= AIM OF THE EXERCISE =
Every line in the listing below from the one with "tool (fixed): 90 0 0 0" through the one with "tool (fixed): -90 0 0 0" is to be reproduced exactly, both ends included; leave out the rest.

↓↓↓

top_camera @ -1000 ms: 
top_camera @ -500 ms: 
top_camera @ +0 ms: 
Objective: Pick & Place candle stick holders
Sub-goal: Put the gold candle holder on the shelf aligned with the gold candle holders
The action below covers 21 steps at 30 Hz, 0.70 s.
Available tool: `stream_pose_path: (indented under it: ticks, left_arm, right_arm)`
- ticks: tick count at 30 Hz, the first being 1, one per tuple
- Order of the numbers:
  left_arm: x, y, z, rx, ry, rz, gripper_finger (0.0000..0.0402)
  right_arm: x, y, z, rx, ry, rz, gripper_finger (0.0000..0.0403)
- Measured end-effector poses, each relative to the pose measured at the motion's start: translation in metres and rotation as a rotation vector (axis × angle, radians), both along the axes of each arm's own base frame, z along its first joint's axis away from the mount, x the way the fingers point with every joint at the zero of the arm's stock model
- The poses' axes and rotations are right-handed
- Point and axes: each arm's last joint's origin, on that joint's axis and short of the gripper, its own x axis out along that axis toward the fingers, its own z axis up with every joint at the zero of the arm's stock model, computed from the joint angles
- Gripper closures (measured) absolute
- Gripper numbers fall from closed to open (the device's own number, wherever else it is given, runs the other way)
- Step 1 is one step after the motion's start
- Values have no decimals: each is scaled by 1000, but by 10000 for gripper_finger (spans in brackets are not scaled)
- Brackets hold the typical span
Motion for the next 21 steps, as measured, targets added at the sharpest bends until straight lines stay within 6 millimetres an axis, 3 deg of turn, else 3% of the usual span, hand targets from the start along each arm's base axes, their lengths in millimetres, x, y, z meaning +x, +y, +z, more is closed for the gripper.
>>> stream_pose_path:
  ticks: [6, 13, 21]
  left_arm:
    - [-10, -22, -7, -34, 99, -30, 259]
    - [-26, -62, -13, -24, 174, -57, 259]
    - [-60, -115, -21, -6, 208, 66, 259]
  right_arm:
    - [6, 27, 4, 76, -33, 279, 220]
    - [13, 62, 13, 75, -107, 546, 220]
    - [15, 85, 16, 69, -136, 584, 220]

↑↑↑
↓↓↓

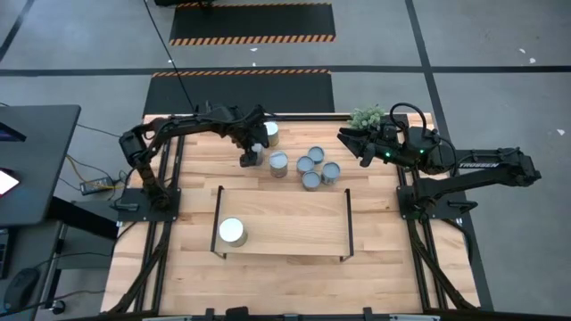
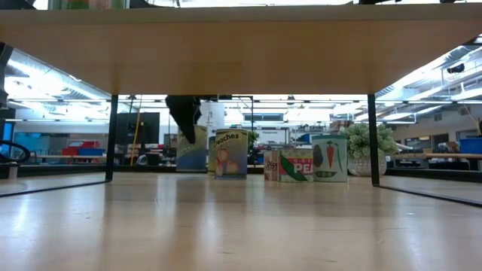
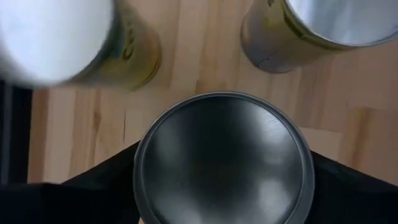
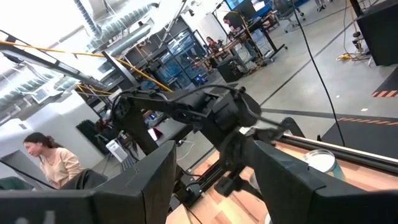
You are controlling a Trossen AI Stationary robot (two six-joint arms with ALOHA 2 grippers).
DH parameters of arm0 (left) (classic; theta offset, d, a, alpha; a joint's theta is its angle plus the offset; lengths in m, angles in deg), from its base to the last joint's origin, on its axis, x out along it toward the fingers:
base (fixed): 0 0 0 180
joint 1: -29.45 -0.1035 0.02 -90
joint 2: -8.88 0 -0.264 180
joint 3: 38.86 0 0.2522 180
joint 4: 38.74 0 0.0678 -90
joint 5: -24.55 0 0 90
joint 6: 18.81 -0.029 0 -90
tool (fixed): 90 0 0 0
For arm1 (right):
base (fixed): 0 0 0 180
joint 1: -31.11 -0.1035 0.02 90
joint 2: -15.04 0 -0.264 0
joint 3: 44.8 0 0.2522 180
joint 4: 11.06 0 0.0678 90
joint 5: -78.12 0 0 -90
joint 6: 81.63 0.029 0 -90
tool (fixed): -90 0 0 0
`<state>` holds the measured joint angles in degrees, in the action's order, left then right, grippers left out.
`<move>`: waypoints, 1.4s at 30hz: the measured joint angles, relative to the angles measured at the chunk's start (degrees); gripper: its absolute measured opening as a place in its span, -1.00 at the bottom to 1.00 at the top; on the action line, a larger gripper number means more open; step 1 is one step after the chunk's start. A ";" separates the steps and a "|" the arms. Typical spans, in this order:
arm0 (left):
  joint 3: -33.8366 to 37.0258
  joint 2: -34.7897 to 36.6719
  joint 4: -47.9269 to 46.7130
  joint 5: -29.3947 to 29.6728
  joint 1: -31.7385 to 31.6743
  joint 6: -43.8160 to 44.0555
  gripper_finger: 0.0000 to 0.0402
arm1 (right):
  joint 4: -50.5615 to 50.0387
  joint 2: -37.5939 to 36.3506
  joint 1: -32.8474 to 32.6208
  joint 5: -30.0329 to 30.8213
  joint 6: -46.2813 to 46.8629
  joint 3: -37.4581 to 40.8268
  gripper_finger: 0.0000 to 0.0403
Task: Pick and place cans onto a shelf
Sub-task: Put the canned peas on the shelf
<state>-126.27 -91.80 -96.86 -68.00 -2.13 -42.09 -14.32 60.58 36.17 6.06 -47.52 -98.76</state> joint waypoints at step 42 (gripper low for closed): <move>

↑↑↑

= FINISHED TASK =
tool (fixed): 90 0 0 0
For arm1 (right):
base (fixed): 0 0 0 180
joint 1: -31.11 -0.1035 0.02 90
joint 2: -15.04 0 -0.264 0
joint 3: 44.8 0 0.2522 180
joint 4: 11.06 0 0.0678 90
joint 5: -78.12 0 0 -90
joint 6: 81.63 0.029 0 -90
tool (fixed): -90 0 0 0

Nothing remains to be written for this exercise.